Теперь ему было тринадцать лет, и жизнь то и дело не клеилась. То ли из-за прямого длинного носа, про который шутила даже математичка, что по нему можно чертить треугольники на доске, то ли из-за вихров, непослушных и немного кудрявых. А может быть, из-за дурацкой привычки отмалчиваться почти постоянно, на всех уроках, любви к молчанию в принципе, отсутствию друзей. Славик был одиночкой и это в себе ценил, но ему слишком очевидно не хватало товарищей, с которыми он мог бы перешагнуть в переходный возраст, делиться происходящим, взрослеть и отделяться от родителей своими первыми шагами в непонятную, ненужную пока еще взрослую жизнь.

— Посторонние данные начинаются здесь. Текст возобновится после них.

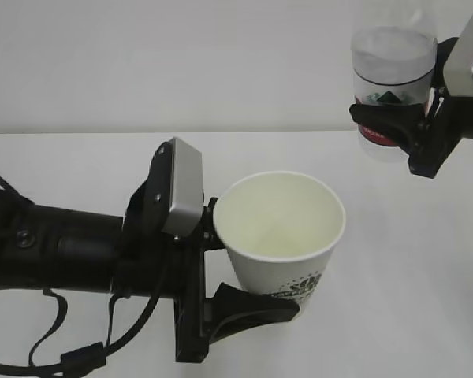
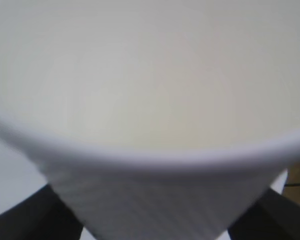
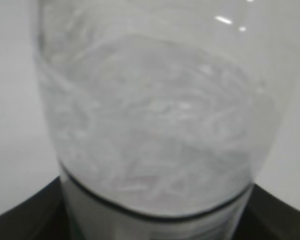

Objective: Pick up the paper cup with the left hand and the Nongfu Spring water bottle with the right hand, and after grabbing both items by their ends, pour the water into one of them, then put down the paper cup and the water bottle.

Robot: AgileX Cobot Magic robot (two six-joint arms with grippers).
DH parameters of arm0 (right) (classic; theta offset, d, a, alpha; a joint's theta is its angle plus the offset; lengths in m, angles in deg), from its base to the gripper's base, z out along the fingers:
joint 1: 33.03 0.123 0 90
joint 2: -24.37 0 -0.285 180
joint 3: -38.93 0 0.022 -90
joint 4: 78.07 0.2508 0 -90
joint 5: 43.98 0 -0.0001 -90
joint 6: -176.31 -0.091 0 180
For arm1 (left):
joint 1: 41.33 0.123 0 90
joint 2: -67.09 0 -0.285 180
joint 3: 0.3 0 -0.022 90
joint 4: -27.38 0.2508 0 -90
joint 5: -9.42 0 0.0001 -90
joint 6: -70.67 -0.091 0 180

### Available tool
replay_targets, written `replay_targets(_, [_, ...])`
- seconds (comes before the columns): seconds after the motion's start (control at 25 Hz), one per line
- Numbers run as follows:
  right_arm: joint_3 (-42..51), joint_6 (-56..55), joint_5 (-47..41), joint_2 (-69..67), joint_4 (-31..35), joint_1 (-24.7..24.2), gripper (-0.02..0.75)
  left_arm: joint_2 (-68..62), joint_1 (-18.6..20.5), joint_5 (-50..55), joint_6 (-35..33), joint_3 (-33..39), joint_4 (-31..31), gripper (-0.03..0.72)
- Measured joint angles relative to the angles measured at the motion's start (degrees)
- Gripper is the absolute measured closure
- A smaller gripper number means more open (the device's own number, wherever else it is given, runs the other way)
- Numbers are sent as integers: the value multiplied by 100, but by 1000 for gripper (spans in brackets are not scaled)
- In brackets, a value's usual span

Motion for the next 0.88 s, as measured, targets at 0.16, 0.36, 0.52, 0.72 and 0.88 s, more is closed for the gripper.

Он уже был нескладным, но до сих пор по-детски симпатичным. Любил джинсы в школе, где была форма – звучит, почти как приговор, если бы его не можно было бы иногда нарушать. И когда Славик выглядел в своих глазах бунтарем, над ним – так же тайком – потешался весь класс. Он не пытался скрываться, не старался и быть на виду, но вся его независимость была деланой. Ему хотелось дружить, если не влюбиться. Но все было не с кем. И даже, наверное, некогда – он много занимался и почти не любил отдыхать, с полной серьезностью посвящая себя домашним заданиям и учебе.